Quote every line from the top of the listing down to and including the line that contains "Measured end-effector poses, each".
***** Dataset extract *****
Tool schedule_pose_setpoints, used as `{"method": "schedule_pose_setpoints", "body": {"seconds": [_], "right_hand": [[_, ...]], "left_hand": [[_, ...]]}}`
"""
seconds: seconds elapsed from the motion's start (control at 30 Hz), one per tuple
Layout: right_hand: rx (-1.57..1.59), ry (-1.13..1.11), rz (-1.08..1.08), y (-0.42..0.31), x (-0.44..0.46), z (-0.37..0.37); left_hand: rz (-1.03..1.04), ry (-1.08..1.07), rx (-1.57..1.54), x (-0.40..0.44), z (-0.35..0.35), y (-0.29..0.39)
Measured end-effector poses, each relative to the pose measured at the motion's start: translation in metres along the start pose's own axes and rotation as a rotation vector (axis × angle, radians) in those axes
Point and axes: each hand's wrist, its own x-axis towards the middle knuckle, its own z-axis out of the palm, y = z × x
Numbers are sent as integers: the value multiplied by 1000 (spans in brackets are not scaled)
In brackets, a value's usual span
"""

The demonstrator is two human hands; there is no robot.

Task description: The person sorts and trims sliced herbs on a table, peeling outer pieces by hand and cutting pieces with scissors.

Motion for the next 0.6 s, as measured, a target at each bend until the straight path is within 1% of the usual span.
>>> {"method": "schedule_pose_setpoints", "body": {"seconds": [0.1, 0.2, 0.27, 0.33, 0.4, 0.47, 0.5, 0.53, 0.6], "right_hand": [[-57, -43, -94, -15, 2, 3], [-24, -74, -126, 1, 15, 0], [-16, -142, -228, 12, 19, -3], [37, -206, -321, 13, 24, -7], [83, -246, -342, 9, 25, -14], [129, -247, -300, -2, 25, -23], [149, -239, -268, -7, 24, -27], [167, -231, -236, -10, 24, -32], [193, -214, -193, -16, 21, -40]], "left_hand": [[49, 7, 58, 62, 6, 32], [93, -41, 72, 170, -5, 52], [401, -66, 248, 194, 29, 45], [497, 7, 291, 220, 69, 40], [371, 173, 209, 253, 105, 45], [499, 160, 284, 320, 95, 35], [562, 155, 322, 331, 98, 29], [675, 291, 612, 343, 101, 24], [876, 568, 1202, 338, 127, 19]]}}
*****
**Result for this exercise**
Tool schedule_pose_setpoints, used as `{"method": "schedule_pose_setpoints", "body": {"seconds": [_], "right_hand": [[_, ...]], "left_hand": [[_, ...]]}}`
"""
seconds: seconds elapsed from the motion's start (control at 30 Hz), one per tuple
Layout: right_hand: rx (-1.57..1.59), ry (-1.13..1.11), rz (-1.08..1.08), y (-0.42..0.31), x (-0.44..0.46), z (-0.37..0.37); left_hand: rz (-1.03..1.04), ry (-1.08..1.07), rx (-1.57..1.54), x (-0.40..0.44), z (-0.35..0.35), y (-0.29..0.39)
Measured end-effector poses, each relative to the pose measured at the motion's start: translation in metres along the start pose's own axes and rotation as a rotation vector (axis × angle, radians) in those axes

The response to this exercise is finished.